DE102007055907A1 - Coolant pump - Google Patents

Abstract

The invention relates to a coolant pump for conveying a coolant. The pump comprises a pump unit with a pump wheel (01) and a pumping chamber (03) with suction port (04) and pressure port (06); and a drive unit which has an electromotive direct drive, which has an active unit with an electrical winding as a stator (08) and a passive unit as a rotor (07). The designed as external rotor rotor (07) is within and the stator (08) is arranged outside the pump unit. Rotor (07) and stator (08) are cylindrical and arranged concentrically to each other, leaving an axially extending air gap (12). The air gap (12) is flowed through by the coolant. The impeller (01) is mounted on the rotor (07) axially aligned with the axis of rotation (16). The rotor (07) extends in a rotor sleeve (13), which adjoins the pumping chamber (03). The stator (08) is arranged in a stator sleeve (14), which is positioned concentrically within the rotor sleeve (13) and sealed against this.

Description

The The present invention relates to a coolant pump for Promotion of a coolant, in particular for the use in the cooling circuit of the internal combustion engine of Motor vehicles.

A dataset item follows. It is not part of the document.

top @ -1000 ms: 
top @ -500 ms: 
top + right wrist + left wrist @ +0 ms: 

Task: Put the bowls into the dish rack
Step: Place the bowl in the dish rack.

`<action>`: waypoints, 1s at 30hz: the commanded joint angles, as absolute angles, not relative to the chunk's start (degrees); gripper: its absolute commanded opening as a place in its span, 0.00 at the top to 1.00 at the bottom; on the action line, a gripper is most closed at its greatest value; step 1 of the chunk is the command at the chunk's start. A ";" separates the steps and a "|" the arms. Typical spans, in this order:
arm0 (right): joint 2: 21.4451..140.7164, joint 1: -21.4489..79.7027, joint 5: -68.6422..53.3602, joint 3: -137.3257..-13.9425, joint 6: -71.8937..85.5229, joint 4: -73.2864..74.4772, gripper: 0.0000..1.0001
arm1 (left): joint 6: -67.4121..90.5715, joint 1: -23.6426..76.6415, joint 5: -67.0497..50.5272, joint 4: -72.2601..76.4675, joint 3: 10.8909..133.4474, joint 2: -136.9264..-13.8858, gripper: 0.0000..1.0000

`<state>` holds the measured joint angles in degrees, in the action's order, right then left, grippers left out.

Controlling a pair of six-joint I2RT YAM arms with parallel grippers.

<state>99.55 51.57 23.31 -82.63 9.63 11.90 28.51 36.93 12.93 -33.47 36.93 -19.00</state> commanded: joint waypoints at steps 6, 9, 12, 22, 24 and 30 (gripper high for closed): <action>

Coolant pumps for the cooling circuit of internal combustion engines of motor vehicles have so far mainly by a V-belt driven, with the output of the internal combustion engine is in a drive connection. Such coolant pumps had no independent drive unit, which Although the structure was simple, but at the same time the disadvantage brought with it that the delivery and cooling performance the coolant pump directly dependent on the speed of the internal combustion engine was. To provide a sufficient even at low speeds To ensure coolant transport, the Generously dimensioned coolant pump, which is usually too strong at high speeds Coolant promotion had the consequence. The size the coolant pump was thus unnecessarily large and the efficiency is bad. In addition, by this drive principle the installation position of the coolant pump prescribed, which constructive restrictions on the overall structure the engine system arise. Another disadvantage of such V-belts driven coolant pumps is that the coolant also transported immediately after the cold start of the internal combustion engine is what is undesirable at this time because In this way, the time to reach the optimal Operating temperature of the internal combustion engine increased.

In have been recent to avoid these disadvantages already used coolant pumps, which has its own drive unit and thus independent of the speed of the engine work. Usually, the drive unit is by a DC motor formed.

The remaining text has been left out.